ADR : Optional Audit Logs per partition
- Under review
Context & Scope
As an operator of OSDU we are seeing increased levels of costs related to logging over time. For instance in a single day we saw over 500GB of logs created per environment. This can run to costs of $X000 a day.
A large percentage of these logs can be equated to audit logs, especially for READ actions like list groups in Entitlements which can be called multiple millions of times a day.
We have deployments and partitions of varying degrees of sensitivity. For example we have deployments strictly for development purposes but even in our production systems some partitions are used solely for development by their clients.
As a client of the system I would like to be able to control which partitions have audit logs enabled and if so whether I have this turned on for write operations only i.e. create,update,delete actions or all events in the system.
This gives me the choice of whether the cost benefit of running audit logs in a particular partition is worthwhile and can give the client the control based on the sensitivity of the partition.
This has precedent in other systems e.g. in Google Cloud or Azure I have the choice for most resources I deploy whether to turn on and retain audit logs for these services even though they could have sensitive information as it gives me as the client the control and choice.

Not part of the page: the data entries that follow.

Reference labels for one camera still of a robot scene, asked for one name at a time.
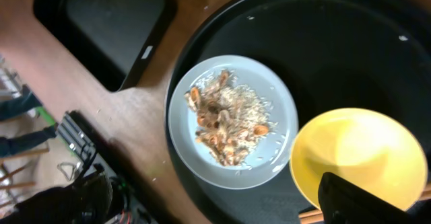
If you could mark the food scraps with rice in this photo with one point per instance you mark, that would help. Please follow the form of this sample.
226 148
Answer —
231 119

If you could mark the grey plate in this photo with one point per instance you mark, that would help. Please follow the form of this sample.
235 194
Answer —
273 151

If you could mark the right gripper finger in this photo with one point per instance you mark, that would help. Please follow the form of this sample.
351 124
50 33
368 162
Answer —
342 202

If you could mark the black rectangular tray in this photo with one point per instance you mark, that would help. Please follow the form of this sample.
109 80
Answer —
113 39

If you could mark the yellow bowl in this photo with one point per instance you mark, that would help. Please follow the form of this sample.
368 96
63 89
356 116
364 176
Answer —
364 147

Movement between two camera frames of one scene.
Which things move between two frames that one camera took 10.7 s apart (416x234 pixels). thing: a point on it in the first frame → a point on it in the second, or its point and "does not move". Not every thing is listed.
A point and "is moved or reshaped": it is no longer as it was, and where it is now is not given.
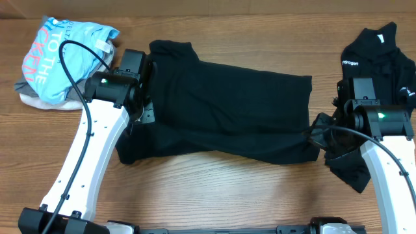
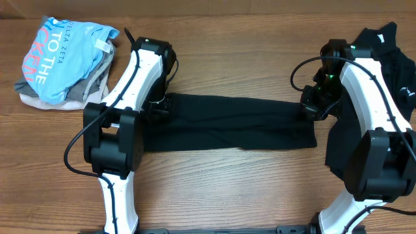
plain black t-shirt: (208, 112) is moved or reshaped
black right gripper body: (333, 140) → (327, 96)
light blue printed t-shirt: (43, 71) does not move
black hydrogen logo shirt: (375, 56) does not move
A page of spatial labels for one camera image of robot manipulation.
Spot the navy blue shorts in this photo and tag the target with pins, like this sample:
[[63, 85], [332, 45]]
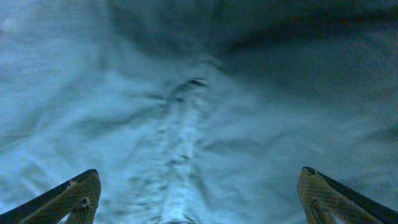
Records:
[[198, 111]]

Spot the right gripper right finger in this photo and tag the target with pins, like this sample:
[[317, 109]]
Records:
[[323, 198]]

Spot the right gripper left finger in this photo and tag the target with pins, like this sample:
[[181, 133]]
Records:
[[77, 199]]

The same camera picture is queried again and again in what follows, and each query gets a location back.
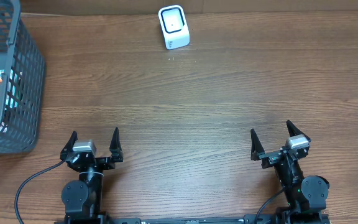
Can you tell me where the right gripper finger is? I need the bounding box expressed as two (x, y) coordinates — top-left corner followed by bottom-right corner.
(250, 129), (265, 161)
(286, 120), (311, 142)

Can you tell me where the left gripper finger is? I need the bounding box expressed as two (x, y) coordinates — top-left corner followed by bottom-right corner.
(60, 131), (78, 161)
(109, 127), (123, 157)

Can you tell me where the teal tissue packet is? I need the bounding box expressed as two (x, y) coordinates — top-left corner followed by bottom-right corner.
(6, 70), (23, 108)

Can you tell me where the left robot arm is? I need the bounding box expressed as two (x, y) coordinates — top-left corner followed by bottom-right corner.
(60, 128), (124, 223)

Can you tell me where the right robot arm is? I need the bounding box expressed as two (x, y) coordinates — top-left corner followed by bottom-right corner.
(244, 120), (330, 223)

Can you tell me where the white barcode scanner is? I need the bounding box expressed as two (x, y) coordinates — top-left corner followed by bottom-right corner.
(158, 4), (190, 50)

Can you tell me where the grey plastic mesh basket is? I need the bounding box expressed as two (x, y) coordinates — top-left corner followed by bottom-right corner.
(0, 0), (46, 154)

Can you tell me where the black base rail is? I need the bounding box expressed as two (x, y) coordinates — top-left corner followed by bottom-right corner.
(54, 213), (332, 224)

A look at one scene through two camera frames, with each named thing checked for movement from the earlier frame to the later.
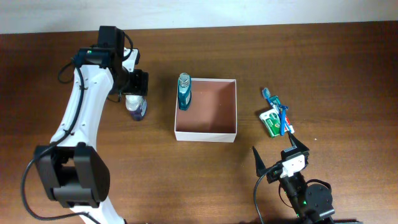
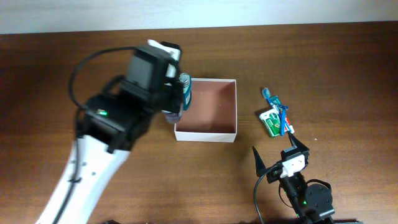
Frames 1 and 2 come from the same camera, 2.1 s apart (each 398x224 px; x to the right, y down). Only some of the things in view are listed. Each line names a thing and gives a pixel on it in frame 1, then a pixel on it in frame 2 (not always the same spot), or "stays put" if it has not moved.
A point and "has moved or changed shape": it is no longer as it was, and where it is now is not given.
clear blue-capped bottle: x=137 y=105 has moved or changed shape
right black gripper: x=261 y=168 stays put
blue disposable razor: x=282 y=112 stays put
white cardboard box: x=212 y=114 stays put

I could choose to have all audit logs turned on at all times. This is the current state. However this has potentially high cost implications. If the partition or deployment of OSDU does not contain sensitive information then I would like the choice to turn off audit logs.
I could make the option to turn on/off logs as part of the build configuration. However this means I need to redeploy if I want to switch logs on or off. This also prevents end users potentially ever having this control.
I could make the configuration for the entire environment rather than per partition. However a strong use case for partitions is to separate them based on data sensitivity e.g. I may have a partition for development purposes and another partition in the same deployment with production data.
We are proposing the ability to have audit logs turned on or off by choice of the operator and/or client.
An implementation of this could be via a feature flag from the partition service which will allow this to be set at runtime and per partition.
We would like 2 separate feature flags. One which can turn the READ action audit logs on or off and another to turn the CREATE/UPDATE/DELETE/PUBLISH/JOB_RUN action audit logs on or off.
By default both of these should be turned on so it is 'secure' by default. However the operator and/or end user can then choose to turn certain ones off.